Examining the National Public Data Breach and Risks for Data Brokers
The compromise of National Public Data raises questions about the exposure consumers face when data brokers are breached.
Due to a recent breach, consumers are being warned that their Social Security numbers, along with other types of personal information, could be changing hands around on the dark web. National Public Data (NPD), a company that collects data used to perform background checks, is one of the latest businesses to suffer a massive breach. An estimated 2.9 billion rows of records were breached, according to the threat actor behind the incident, with data leaked online.
NPD is just one of many data brokers that stores billions of records. What obligations do these companies have to protect sensitive information, and could breaches such as this invite more scrutiny?
The NPD Breach
NPD recently confirmed in a brief statement the breach stems from a threat actor’s activity back in December 2023. The company notes “… potential leaks of certain data in April 2024 and summer 2024.” In addition to Social Security numbers, the data in question also includes names, email addresses, phone numbers, and mailing addresses, according to the statement.
A threat actor known as USDoD began selling the data online in April, while another hacker allegedly leaked data online in July, according to KrebsOnSecurity.
NPD’s statement contains the standard warnings for consumers to monitor their financial accounts and credit reports.
Exactly how the NPD breach happened remains unclear. Threat actors are always on the lookout for opportunity, and any entity is a potential victim.
“The human element is generally the weak point in security,” Douglas McKee, executive director of threat research at cybersecurity company SonicWall, points out. The human element plays a role in 68% of breaches, according to Verizon’s 2024 Data Breach Investigations Report.

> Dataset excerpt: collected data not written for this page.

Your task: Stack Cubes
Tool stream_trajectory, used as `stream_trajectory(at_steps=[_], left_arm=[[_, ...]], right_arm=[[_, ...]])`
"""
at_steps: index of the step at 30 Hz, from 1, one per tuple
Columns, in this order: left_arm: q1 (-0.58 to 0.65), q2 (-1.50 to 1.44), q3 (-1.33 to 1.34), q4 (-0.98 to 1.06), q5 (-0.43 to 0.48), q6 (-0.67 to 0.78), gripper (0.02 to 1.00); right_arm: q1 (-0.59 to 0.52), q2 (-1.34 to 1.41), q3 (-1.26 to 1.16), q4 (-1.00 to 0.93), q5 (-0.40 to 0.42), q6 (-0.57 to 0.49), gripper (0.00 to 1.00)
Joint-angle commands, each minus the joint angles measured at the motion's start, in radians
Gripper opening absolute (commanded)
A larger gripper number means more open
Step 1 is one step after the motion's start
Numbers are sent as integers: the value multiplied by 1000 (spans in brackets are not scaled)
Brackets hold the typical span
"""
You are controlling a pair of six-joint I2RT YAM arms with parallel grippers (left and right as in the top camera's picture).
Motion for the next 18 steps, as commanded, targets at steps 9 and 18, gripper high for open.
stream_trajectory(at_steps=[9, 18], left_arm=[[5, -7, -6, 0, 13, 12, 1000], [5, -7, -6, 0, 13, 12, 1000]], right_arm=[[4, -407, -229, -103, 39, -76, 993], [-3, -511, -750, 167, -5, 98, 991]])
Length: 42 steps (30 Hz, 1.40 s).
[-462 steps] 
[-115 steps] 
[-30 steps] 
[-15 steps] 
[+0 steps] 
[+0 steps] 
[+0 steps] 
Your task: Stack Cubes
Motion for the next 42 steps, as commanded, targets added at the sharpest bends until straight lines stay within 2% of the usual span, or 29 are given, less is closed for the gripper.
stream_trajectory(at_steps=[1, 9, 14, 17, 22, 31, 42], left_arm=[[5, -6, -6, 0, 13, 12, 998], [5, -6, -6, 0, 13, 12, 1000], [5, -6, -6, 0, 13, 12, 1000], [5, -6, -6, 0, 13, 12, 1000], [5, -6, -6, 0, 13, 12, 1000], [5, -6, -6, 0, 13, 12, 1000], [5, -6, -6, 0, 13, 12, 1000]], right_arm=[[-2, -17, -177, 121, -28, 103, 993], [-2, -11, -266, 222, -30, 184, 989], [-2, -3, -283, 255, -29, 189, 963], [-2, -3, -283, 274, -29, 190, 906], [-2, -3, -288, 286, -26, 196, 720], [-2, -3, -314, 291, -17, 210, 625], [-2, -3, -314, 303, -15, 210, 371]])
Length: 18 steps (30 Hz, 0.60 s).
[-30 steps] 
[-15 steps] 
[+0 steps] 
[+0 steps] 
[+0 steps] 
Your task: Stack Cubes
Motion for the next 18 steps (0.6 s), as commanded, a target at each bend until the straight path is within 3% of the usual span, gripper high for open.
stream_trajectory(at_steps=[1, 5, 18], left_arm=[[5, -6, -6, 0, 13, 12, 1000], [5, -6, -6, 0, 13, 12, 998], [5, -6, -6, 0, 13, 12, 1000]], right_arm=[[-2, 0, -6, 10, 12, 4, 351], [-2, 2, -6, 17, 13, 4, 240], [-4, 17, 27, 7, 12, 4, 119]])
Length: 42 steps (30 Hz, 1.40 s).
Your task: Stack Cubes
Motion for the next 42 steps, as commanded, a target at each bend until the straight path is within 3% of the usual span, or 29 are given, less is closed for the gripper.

The Risks Data Brokers Face
Estimates of how many data brokers operate around the world vary, but the number is likely in the thousands. “There is a huge amount of money to be made right now on collecting all this data,” Robert Hughes, CISO at identity solutions company RSA, tells InformationWeek.
These companies collect and monetize a vast amount of data on individuals, making brokers attractive targets for threat actors. “Their risk profile is pretty high because they're holding information that is highly valuable,” says McKee.
Naturally, that risk spills over into the lives of individuals when that data is breached. Identity theft and more convincing phishing scams are potential consequences when Social Security numbers and other personal information lands in the hands of bad actors.
Data brokers have their work cut out for them when it comes to protecting the massive amounts of valuable, sensitive data they hold. That data does not sit static in some impenetrable stronghold. It migrates as businesses make use of it, and as it moves the risk of compromise increases.
“Data gets moved to lower environments, which typically have provisioned more access by more users and more services, where maybe vulnerabilities are not being patched as proactively as they might be in … higher environments,” Bruno Kurtic, cofounder, president, and CEO of data security company Bedrock Security, explains.
Any enterprise that stores sensitive data, data broker or otherwise, needs data governance to understand how to protect it.
“It starts with knowing where your data is, then it goes to knowing what of that data is sensitive, and then it goes into what is being accessed, how it's being accessed,” says Kurtic.
Those questions get harder and harder to answer when so much data is involved, a lot of it unstructured and sprawling across different environments. Kurtic argues that entities need to leverage more sophisticated technology.
“We need to bring [in] AI to protect us against data leakage and to determine sensitivity of the data,” he says.
While AI may be one way to combat data leakage, breaches are still going to happen. Any entity can be the victim of a breach, even with the best laid cybersecurity plans. When that happens to a data broker, or any other enterprise, communication is important.
“There's … a responsibility to be transparent to the end users and provide them the information they need so that they can protect themselves as soon as possible,” says McKee.
Regulatory Scrutiny
Any entity safeguarding personal data has regulatory considerations. Europe has the General Data Protection Regulation (GDPR), but the United States does not yet have a federal data privacy law. Instead, there is a patchwork of state laws with varying rules and degrees of stringency. What does this mean for data brokers operating in the US?
Large public companies tend to attract more attention from regulators. For example, the Federal Trade Commission (FTC) fined Meta (parent of Facebook) $5 billion in 2019 for violations of its users’ privacy.
But data brokers do not necessarily need to be large or public to have a ton of data. Relatively small companies might not have the resources, or motivation, to implement cybersecurity best practices. And they may not get as much attention from regulators.
“When you look at smaller players in the market, [they] might have weaker security controls,” says Hughes. “The risk may be worth it for small data brokers.”
Some state regulations, like those in California, take that into consideration. The California Consumer Privacy Act (CCPA) applies to any business that buys, sells, or shares the personal information of more than 100,000 people living in the state. The state also requires data brokers to register with the California Privacy Protection Agency.
Could large breaches, like the one of NPD, invite more regulatory scrutiny?
Data privacy is getting more attention. The American Privacy Rights Act (APRA) is being considered at the federal level, and the legislation does define data brokers as covered entities.
“Focusing on them specifically is probably a wise choice because they need to operate with a higher urgency to protect our data,” says Kurtic.